Да, была и такая возможность: перевод ученика на особый, облегчённый режим учёбы. Но легко ли было родителем решиться на такое — зная, что в общественном мнении это как бы показатель неполноценности, привилегия презираемых, с кого нечего взять — а потому и за перспективы такого ученика после школы поручиться трудно? Как впрочем, и трудно было добиться самого перевода на особый режим: ведь скорее им предложили бы какой-то интернат для больных детей, а туда вовсе мало кто хотел попасть — это была та же школа, но где ученик и жил постоянно, не имея возможности хоть ненадолго уйти куда-то, и перспективы после выпуска были ещё незавиднее. И наверняка в каждой школе было немало учеников, изо всех сил пытающихся соответствовать образу «физически развитого», хотя очевидно было, что им так не удержаться все положенные 12 лет — а родители ничего не предпринимали, опасаясь сломать их судьбы. И кто знает, сколько бы пытался держаться и Джантар — если бы не тот случай…

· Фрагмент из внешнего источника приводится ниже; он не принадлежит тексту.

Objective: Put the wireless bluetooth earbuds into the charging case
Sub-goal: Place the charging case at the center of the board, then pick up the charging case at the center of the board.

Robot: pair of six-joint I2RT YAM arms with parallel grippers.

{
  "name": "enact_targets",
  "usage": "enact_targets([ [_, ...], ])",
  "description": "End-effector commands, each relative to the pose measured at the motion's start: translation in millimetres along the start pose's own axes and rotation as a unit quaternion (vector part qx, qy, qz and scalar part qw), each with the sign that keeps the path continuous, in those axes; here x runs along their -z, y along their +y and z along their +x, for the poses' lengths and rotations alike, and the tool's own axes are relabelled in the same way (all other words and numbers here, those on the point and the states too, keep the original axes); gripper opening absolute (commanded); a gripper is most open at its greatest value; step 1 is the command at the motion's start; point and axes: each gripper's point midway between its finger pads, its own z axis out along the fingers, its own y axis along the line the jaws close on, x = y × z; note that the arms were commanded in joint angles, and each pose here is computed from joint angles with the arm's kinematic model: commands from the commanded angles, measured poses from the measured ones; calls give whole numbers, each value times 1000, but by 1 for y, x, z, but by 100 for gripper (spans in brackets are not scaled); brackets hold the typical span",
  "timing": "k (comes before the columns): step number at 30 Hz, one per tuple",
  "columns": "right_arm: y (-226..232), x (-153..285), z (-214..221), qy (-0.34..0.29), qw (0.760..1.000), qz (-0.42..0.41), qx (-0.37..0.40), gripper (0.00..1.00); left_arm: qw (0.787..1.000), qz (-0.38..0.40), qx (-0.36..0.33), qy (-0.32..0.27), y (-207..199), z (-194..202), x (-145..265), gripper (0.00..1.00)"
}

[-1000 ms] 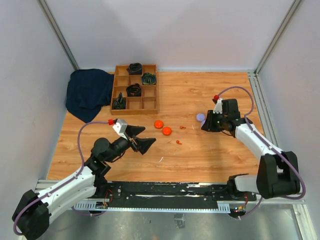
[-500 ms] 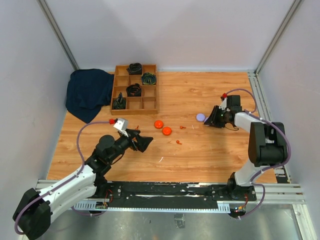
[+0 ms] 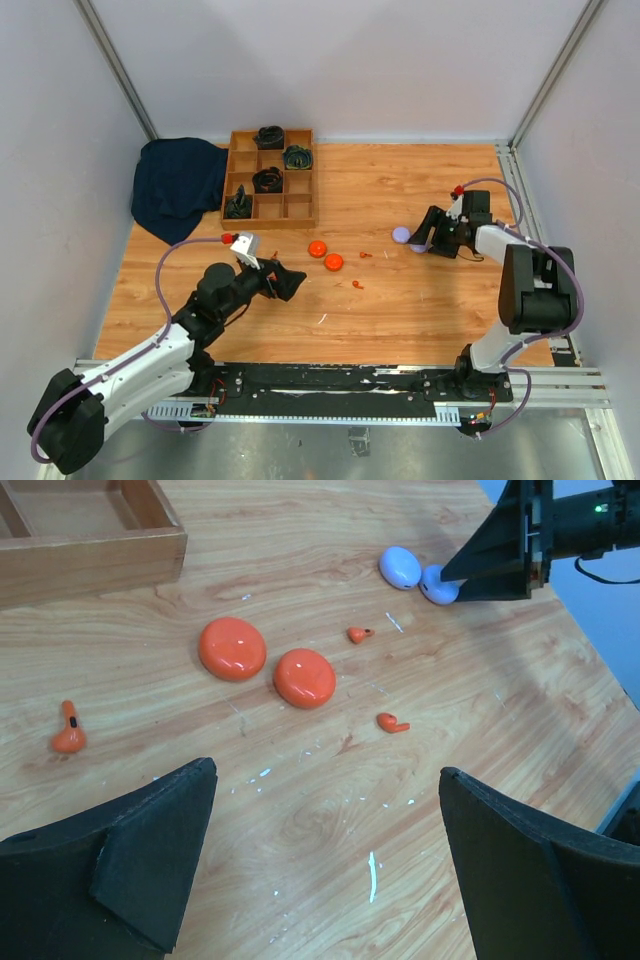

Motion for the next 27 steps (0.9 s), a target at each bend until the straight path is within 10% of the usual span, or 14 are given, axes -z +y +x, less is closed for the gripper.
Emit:
enact_targets([
  [1,-21,14,13,-3,999,48,4,76,1000,-7,6,-10,-4,-19,-6,99],
  [12,45,33,41,-37,983,45,173,96,996,-58,46,50,-1,-20,-16,99],
  [27,178,-13,92,-20,908,-49,416,97,978,-105,85,156,17,30,-34,96],
])
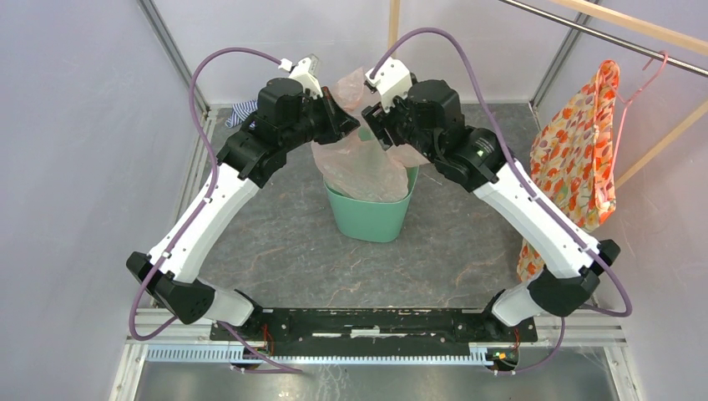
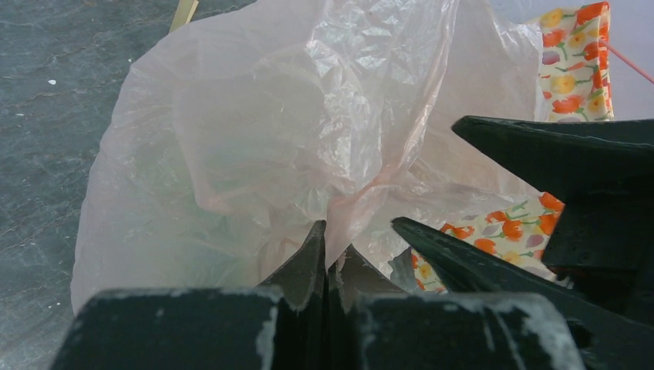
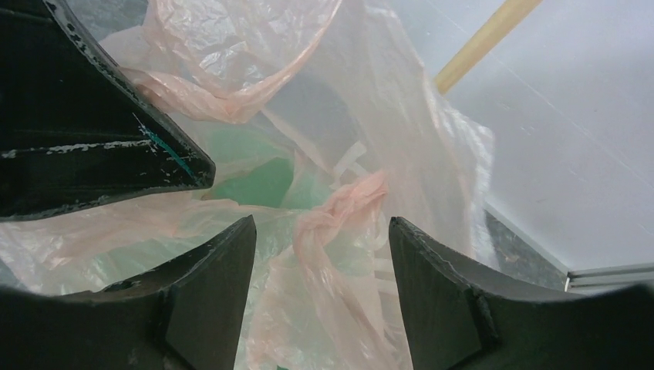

Джантар и много времени спустя не мог без содрогания вспоминать день, когда, вдруг потеряв равновесие на спортивных занятиях, упал посреди школьного двора — и с ужасом понял, что не может ни подняться, ни даже толком объяснить, что с ним происходит. И руки, и язык с трудом слушались, звуки сливались в неясный шум — а другие ученики, собравшись вокруг с туповато-шальными выражениями лиц, грубо дёргали его за руки, учитель тоже кричал что-то неразборчивое (насколько удалось в какой-то момент разобрать, требуя «прекратить притворяться»), но ни у кого не возникло мысли, что Джантару требуется медицинская помощь — и чем могло кончиться, если бы Кинтал (уже в перерыве между занятиями случайно) не оказался рядом, и, узнав известные ему из литературы симптомы расстройства мозгового кровообращения, на свой страх и риск сбежал с занятий, чтобы остановить, к счастью, как раз проезжавший рядом автомобиль медицинской службы… Потом учителя возмущались, почему не сказал в первую очередь им — но ведь учитель, оказавшийся неспособным распознать те же симптомы, и сам был рядом, да и о степени доверия учеников к учителям этот случай как-то свидетельствовал… Тут уж решение было принято — и, пройдя соответствующее обследование, он продолжил свой второй учебный год уже на особом режиме: вовсе не посещая занятия, лишь продолжая числиться в своей школьной группе, и сдавая проверочные работы по итогам учебного полугодия и года. А главное: наконец вновь было время для самостоятельного чтения и размышлений над прочитанным, свободных от всеподавляющего школьного контроля — и, как ни парадоксально, он смог продолжить образование, прерванное из-за необходимости посещать школу! Но увы, родители не могли добиться того же для Кинтала и Тайлара (наверно, требовалось очень серьёзное медицинское и юридическое обоснование) — и им приходилось довольствоваться кратковременными разовыми пропусками по болезни. И Джантар видел — как трудно им, как много они теряют из-за хронического переутомления и недостатка свободного времени…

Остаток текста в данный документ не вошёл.